いとうせいこうさんが紹介しているように、彼のメディア批判に触れずして、映画もインターネットもテレビも観ることができない現代を我々は生きている。映画の中で彼は言う。「不快な意見に対して自由を認めてこそ言論の自由が成り立つのだから、権力に抗うことができないメディアしか持たない国は、スターリンやゲッペルスに支配されている国に生きているのとなんら変わらない。」と。彼の良識によると、第二次世界大戦後のアメリカの指導者(勿論ケネディも含めて)は全員処刑されてしかるべきだということになるのだそうだ。

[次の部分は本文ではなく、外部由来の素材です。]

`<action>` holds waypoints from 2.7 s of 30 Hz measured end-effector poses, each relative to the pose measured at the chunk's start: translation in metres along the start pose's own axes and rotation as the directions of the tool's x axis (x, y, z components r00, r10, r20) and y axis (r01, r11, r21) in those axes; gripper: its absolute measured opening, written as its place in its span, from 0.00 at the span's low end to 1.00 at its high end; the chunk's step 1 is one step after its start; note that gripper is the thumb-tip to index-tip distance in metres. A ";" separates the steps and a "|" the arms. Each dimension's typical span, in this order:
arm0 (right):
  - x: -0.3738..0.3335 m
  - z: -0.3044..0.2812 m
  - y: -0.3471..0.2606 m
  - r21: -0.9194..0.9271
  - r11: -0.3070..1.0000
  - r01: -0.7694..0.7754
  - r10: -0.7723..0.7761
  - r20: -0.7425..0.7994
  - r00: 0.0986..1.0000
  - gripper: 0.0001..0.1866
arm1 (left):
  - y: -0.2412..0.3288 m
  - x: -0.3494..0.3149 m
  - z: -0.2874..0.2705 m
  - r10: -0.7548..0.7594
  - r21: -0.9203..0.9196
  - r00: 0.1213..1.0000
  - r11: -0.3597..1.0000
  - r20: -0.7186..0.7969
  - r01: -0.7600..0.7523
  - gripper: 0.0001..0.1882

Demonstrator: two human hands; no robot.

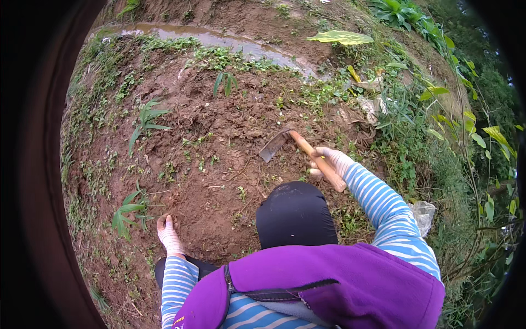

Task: The person plants small green seedlings in a garden bed using a hoe. They dig holes, place the seedlings, and cover the roots with soil, repeating the process for multiple plants.

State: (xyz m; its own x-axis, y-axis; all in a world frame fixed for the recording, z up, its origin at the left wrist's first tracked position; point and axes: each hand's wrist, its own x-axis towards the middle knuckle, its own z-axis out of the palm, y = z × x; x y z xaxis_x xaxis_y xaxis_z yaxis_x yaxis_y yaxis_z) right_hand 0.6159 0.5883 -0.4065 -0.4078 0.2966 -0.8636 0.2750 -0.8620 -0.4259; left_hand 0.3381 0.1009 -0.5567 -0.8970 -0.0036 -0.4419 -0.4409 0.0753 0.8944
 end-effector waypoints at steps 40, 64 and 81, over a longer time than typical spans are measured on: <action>0.244 -0.058 -0.176 -0.884 0.089 0.459 -0.759 0.239 0.606 0.17 | 0.107 -0.071 0.282 -0.149 0.087 0.913 0.988 0.381 0.125 0.08; 0.158 -0.180 -0.105 -0.986 0.121 0.113 -0.713 -0.007 0.701 0.15 | 0.105 -0.066 0.304 -0.165 0.071 0.853 0.986 0.495 0.150 0.08; 0.076 -0.036 -0.233 0.226 0.268 0.936 -0.963 0.085 0.256 0.14 | 0.088 -0.061 0.315 -0.176 -0.080 0.896 0.971 0.407 0.227 0.10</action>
State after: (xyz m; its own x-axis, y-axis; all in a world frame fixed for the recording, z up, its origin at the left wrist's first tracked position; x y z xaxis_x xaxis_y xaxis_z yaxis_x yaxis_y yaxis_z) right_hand 0.5524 0.8269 -0.3828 -0.4428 0.8712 0.2122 -0.5052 -0.0469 -0.8617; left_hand 0.3635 0.4218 -0.4729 -0.7141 0.3897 -0.5815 -0.6337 -0.0070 0.7735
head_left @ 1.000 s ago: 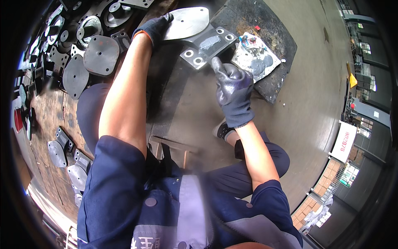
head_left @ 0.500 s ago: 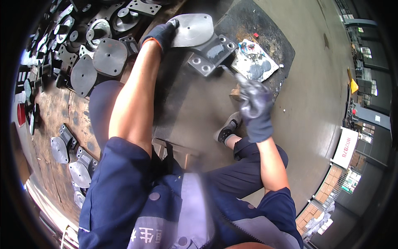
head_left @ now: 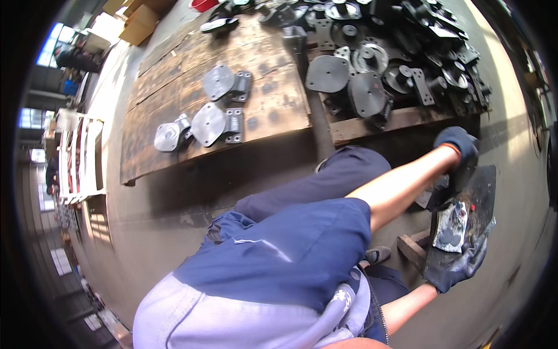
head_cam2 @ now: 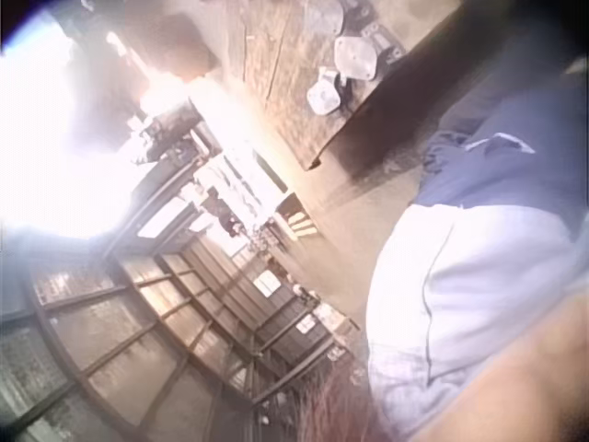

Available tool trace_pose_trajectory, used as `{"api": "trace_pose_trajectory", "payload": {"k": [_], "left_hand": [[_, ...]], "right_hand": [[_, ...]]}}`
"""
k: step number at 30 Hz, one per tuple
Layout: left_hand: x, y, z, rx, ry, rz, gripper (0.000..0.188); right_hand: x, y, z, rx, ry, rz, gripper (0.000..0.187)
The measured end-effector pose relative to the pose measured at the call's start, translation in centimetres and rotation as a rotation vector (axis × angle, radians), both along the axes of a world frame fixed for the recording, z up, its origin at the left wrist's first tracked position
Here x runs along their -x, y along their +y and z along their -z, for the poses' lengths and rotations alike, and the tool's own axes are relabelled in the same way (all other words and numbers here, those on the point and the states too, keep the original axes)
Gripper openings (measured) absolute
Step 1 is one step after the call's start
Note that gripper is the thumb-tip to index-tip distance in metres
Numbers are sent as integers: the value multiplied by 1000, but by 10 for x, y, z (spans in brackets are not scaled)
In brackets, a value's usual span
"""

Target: The person mixes a grey paste on a paper sheet using a small tool, then applies the paste to the surface of metal parts. The person picks up each part, applies the paste, and places it back on the table.

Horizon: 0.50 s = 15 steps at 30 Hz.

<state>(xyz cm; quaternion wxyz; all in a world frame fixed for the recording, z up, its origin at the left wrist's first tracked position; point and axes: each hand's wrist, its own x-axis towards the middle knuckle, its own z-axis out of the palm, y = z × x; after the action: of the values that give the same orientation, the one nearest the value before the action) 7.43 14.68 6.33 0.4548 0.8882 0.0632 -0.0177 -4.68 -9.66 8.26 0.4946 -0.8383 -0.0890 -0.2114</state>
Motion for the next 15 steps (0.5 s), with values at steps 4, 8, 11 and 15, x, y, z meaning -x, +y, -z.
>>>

167分もある作品は、前編と後編に分かれている。前編では、東ティモールへのインドネシアの侵略に国連又メディアがほとんど関与しなかったことや、カンボジアにおけるアメリカの侵略をメディアが好んで取り上げなかったことを例にあげて、終始メディア批判を行っている(チョムスキーは様々な著書でメディア批判を行っている。例えば著書「メディアコントロール」の中では、セプテンバーイレブン、アメリカが作り上げたフセイン像に対する誤解、アメリカのキューバ侵攻についてメディア批判を行っている)。後編では、我々が企業の利益至上主義に毒されていない情報を得るためのメディア、オルタナティブメディア(広告を排除することで、市民が支配するメディア)についての紹介を交えて、自分が自分で情報を取りに行くことの大切さを主張している。
マスコミは利益を得るために報道する
★★★★★
私たちはテレビや新聞、雑誌が言うことはすべて「事実」であり、本当に起こったことだと信じて疑いません。
ところが、チョムスキーは明確に言います。
「メディアは利益を得るために報道する。利益に反することは報じないし、利益になるならば実際に起こったことを歪曲して伝える。そして人々に、マスコミの利益は自分たちの利益であると思いこませるのだ」
私はこの映画を前、京都で見ました。そしてマスコミに対する目が完全に変わりました。
必見です。騙されないために、この映画を見るべきです。